The combined treatments were generally safe and well-tolerated; no one taking the elvitegravir TAF combo and 2 people taking the rilpivirine TAF combo discontinued due to adverse events. 

Sofosbuvir/ledipasvir did not affect tenofovir pharmacokinetics in the study using the elvitegravir TAF combo. Tenofovir exposure did increase when the rilpivirine TAF combo was taken with sofosbuvir/ledipasvir. However, it remained well below tenofovir levels when using TDF and the researchers considered the change "not clinically meaningful."

The elvitegravir TAF combo-- but not the rilpivirine TAF combo -- raised sofosbuvir and ledipasvir exposure, which was attributed to the effects of the pharmaco-enhancer cobicistat. Here too, levels remained within a safe range and the changes were not deemed clinically relevant.

The researchers concluded that "exposure of all agents [is] expected to be in a range associated with efficacy and safety," and "no dose adjustments [are] needed."

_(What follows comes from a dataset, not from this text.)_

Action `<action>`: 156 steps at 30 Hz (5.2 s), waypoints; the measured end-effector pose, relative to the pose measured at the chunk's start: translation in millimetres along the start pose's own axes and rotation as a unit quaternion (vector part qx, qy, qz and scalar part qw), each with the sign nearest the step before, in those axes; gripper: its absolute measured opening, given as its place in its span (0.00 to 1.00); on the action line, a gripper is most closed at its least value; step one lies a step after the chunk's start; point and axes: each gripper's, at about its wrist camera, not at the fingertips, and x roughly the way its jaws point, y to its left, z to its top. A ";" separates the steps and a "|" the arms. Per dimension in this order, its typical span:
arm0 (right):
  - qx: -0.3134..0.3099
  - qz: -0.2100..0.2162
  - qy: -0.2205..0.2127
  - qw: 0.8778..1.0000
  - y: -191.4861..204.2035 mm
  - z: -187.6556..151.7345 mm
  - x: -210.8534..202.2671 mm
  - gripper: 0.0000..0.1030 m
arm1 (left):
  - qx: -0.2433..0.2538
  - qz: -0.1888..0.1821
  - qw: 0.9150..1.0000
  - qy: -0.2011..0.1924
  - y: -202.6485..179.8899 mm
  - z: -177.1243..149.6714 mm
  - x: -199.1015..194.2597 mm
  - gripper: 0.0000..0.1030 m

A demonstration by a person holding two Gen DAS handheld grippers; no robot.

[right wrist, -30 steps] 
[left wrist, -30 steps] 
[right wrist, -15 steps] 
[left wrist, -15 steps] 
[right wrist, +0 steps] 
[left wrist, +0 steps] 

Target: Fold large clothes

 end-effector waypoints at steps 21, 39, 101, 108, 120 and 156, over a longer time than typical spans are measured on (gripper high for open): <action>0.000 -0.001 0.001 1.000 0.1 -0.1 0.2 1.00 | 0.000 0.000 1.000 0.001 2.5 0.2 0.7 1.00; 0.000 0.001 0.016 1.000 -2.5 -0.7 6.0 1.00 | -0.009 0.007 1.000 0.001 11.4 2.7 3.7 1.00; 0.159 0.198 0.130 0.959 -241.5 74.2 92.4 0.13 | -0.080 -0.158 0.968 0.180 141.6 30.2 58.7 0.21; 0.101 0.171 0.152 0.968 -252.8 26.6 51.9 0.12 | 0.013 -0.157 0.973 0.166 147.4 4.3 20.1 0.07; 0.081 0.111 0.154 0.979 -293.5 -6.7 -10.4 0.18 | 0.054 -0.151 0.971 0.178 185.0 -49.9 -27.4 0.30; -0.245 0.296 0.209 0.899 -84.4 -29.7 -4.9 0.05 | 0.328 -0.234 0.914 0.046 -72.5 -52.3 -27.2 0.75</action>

Based on favorable study finding to date, Gilead has requested U.S. and European regulatory approval of the elvitegravir/cobicistat/emtricitabine/TAF single-tablet regimen, and the Food and Drug Administration is scheduled to make a decision in November.

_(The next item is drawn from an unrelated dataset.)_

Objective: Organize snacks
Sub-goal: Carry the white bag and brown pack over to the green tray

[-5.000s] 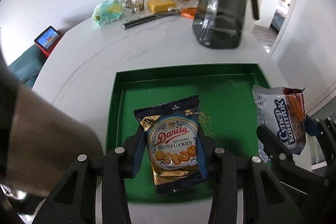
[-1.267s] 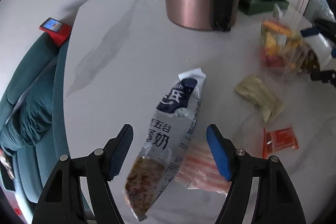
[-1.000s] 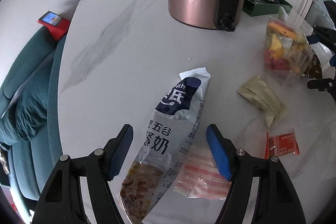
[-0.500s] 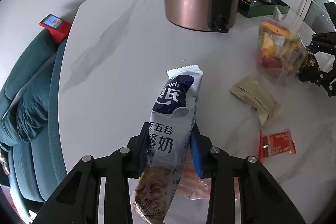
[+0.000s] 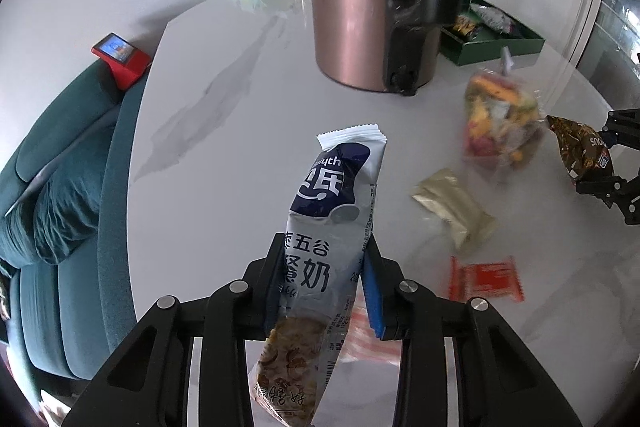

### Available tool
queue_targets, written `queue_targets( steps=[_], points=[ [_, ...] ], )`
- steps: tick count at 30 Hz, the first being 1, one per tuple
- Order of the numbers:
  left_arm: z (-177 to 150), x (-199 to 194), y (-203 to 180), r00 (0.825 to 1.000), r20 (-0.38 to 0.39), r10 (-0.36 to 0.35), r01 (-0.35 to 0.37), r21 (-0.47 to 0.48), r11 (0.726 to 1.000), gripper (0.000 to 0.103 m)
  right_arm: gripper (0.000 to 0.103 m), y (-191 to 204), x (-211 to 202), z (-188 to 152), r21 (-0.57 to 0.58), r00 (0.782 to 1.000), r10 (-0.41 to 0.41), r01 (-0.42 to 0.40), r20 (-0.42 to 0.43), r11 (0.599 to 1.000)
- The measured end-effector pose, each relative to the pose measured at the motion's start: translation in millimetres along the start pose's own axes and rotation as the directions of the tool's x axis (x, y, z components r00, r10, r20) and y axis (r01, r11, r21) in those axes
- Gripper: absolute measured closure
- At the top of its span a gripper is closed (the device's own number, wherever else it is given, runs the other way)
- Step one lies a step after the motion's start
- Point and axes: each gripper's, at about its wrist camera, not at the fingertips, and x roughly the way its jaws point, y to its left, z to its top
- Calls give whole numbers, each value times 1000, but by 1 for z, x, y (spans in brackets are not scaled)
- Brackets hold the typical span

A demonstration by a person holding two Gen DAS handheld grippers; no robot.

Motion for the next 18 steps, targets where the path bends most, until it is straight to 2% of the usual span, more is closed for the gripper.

In addition, the company has also requested approval of the rilpivirine/emtricitabine/TAF coformulation, another TAF single-tablet regimen containing darunavir, and a dual coformulation of TAF and emtricitabine that would be a successor to Truvada. Stand-alone TAF is also being developed as a treatment for hepatitis B.



M Thompson, J Morales-Ramirez, C McDonald, et al.Switching from a Tenofovir Disoproxil Fumarate (TDF) to a Tenofovir Alafenamide (TAF)-Based Single Tablet Regimen (STR): Week 48 Data in HIV-1 Infected Virologically Suppressed Adults. Abstract 725.

G Huhn, P Tebas, J Gallant, et al. Strategic Simplification: The Efficacy and Safety of Switching to Elvitegravir/Cobicistat/Emtricitabine/Tenofovir Alafenamide (E/C/F/TAF) plus Darunavir (DRV) in Treatment-Experienced HIV-1 infected Adults (NCT01968551). Abstract 726.

D Wohl, J Gathe, M Thompson, et al. Safety and Efficacy of TAF vs TDF Single-Tablet Regimen in HIV-1 Treatment-Naive Black and Nonblack Patients Through Week 48. Abstract 1073.

ES Daar, M Saag, B Trottier, et al. Influence of Age on Outcomes in HIV-Infected Adults Initiating Tenofovir Alafenamide vs Tenofovir Disoproxil Fumarate With Elvitegravir, Cobicistat, and Emtricitabine. Abstract 1074.

J Custodio, E Doyle, PS Pang, et al. Lack of Drug Interactions betweenBoosted and Unboosted Tenofovir Alafenamide-based Antiretroviral Single Tablet Regimens (Emtricitabine/Rilpivirine/Tenofovir Alafenamide and Elvitegravir/Cobicistat/Emtricitabine/Tenofovir Alafenamide) and the anti-HCV Single Tablet Regimen Ledipasvir/Sofosbuvir. Abstract 727.